- Work item: Everything before the line containing "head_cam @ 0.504" is to be left out; repeat that line and all lines after it exactly, to the end of the data.

- Source data:
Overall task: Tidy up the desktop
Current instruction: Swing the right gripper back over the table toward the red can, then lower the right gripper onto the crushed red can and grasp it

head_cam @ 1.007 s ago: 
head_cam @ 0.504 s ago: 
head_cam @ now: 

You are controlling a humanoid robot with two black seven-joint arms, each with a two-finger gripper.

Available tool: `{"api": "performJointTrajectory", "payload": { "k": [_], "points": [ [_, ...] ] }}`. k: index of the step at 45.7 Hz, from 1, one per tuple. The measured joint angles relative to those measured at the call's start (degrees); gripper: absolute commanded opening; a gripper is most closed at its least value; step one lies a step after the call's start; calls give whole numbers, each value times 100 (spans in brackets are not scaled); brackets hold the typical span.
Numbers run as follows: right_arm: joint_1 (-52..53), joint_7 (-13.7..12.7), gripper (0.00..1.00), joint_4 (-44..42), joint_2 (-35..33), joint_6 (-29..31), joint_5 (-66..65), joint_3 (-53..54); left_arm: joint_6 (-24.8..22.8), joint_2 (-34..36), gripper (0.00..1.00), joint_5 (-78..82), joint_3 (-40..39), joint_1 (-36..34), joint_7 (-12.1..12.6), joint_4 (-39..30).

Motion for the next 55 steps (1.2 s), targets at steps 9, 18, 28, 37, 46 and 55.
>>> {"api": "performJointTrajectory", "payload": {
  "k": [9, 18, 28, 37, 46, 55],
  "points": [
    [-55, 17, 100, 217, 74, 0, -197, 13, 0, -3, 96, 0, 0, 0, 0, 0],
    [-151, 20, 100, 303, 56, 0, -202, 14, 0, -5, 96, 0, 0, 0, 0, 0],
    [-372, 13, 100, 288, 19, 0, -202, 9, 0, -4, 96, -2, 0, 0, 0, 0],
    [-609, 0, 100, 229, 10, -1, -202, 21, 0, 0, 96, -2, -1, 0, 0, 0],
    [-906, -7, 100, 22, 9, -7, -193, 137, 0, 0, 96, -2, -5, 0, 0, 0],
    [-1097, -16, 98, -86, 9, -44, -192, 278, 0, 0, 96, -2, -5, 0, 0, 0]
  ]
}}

- Task response:
head_cam @ 0.504 s ago: 
head_cam @ now: 

You are controlling a humanoid robot with two black seven-joint arms, each with a two-finger gripper.

Available tool: `{"api": "performJointTrajectory", "payload": { "k": [_], "points": [ [_, ...] ] }}`. k: index of the step at 45.7 Hz, from 1, one per tuple. The measured joint angles relative to those measured at the call's start (degrees); gripper: absolute commanded opening; a gripper is most closed at its least value; step one lies a step after the call's start; calls give whole numbers, each value times 100 (spans in brackets are not scaled); brackets hold the typical span.
Numbers run as follows: right_arm: joint_1 (-52..53), joint_7 (-13.7..12.7), gripper (0.00..1.00), joint_4 (-44..42), joint_2 (-35..33), joint_6 (-29..31), joint_5 (-66..65), joint_3 (-53..54); left_arm: joint_6 (-24.8..22.8), joint_2 (-34..36), gripper (0.00..1.00), joint_5 (-78..82), joint_3 (-40..39), joint_1 (-36..34), joint_7 (-12.1..12.6), joint_4 (-39..30).

Motion for the next 55 steps (1.2 s), targets at steps 9, 18, 28, 37, 46 and 55.
>>> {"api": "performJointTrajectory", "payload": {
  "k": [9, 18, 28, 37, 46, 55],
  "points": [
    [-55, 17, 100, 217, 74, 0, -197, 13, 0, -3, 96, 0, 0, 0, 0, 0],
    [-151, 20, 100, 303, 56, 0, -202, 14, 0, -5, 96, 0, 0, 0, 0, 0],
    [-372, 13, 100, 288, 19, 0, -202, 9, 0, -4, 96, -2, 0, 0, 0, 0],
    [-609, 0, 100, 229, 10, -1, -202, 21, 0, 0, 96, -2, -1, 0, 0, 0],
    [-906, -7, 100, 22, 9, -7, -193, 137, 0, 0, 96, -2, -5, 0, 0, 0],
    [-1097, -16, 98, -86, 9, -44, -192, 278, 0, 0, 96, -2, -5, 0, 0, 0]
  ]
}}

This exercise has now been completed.